Details and patient eligibility

About

A randomized non-inferiority trial of women with preeclampsia with severe features to determine if the addition of nonsteroidal anti-inflammatory drugs is inferior or non-inferior to standard analgesic bundles in their impact on postpartum hypertension.

Full description

Recently published clinical guidelines for the care of women with hypertensive disorders recommended that nonsteroidal anti-inflammatory drugs (NSAIDs) should be withheld from patients with hypertension that persists for more than one day postpartum (1).
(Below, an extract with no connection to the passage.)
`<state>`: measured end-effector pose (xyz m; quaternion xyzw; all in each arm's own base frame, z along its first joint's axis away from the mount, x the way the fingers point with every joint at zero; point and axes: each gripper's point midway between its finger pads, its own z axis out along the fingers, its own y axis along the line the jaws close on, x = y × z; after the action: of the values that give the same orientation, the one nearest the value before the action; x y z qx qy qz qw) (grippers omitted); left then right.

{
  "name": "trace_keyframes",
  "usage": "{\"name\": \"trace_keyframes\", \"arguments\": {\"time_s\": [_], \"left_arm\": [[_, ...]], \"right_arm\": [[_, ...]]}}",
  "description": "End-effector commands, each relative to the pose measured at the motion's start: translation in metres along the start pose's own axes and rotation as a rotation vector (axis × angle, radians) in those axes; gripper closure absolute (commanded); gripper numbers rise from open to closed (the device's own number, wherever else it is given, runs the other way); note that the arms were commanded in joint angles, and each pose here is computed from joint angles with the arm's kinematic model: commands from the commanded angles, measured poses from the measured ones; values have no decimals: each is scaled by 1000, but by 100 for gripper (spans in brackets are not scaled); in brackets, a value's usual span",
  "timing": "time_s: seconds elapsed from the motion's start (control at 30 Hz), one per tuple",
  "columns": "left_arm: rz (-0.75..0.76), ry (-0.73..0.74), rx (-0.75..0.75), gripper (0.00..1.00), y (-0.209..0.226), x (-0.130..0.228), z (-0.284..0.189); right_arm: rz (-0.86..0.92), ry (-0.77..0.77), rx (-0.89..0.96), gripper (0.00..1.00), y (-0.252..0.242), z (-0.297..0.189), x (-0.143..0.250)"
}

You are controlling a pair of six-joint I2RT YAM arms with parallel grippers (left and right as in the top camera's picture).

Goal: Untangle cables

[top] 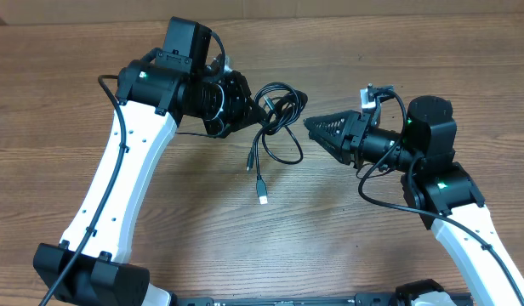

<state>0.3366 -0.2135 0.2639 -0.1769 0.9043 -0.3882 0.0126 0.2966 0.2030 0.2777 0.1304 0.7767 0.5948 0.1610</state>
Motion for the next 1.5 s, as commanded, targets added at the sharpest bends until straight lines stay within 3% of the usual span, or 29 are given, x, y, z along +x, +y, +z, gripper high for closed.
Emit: {"name": "trace_keyframes", "arguments": {"time_s": [0.0, 0.4, 0.9, 1.1, 1.33, 1.47], "left_arm": [[-18, 50, 53, 96, -10, 11, -3], [32, 69, 47, 96, -7, 15, -3], [725, 45, 73, 96, -9, 14, -3], [1039, -53, 98, 96, -25, -2, -4], [1180, -203, -116, 96, -14, -43, -7], [1287, -208, -147, 96, -13, -46, -8]], "right_arm": [[-15, 9, -22, 67, 11, 0, 2], [-25, 6, -16, 67, 10, 0, 1], [-169, -5, -11, 55, 9, 0, -1], [-323, -5, -11, 41, 9, 0, 0], [-461, 1, 0, 26, 6, 0, 1], [-521, 1, -1, 21, 6, 0, 1]]}}
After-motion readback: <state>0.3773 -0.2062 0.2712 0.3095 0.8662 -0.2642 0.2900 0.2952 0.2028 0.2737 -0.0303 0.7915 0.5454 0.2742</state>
This recommendation is based in data from the general medicine literature, which suggests a role of NSAIDs in precipitating hypertension in non-pregnant adults (2,3). It may also draw from previously published case reports of post-partum hypertension that were thought to be NSAID induced (4). There has been a paucity of data from the obstetric literature to support or rebuff this recommendation. As the opioid crisis worsens in the United States, additional attention and resources have focused on limiting the use of narcotic medications. The effective employment of non-opioid analgesics has been shown to reduce narcotic use (5). Ibuprofen and other NSAIDs are the most effective and most commonly prescribed analgesics for postpartum pain, but clinicians now find themselves stuck between these recommendations and their efforts to limit unnecessary opioid prescriptions.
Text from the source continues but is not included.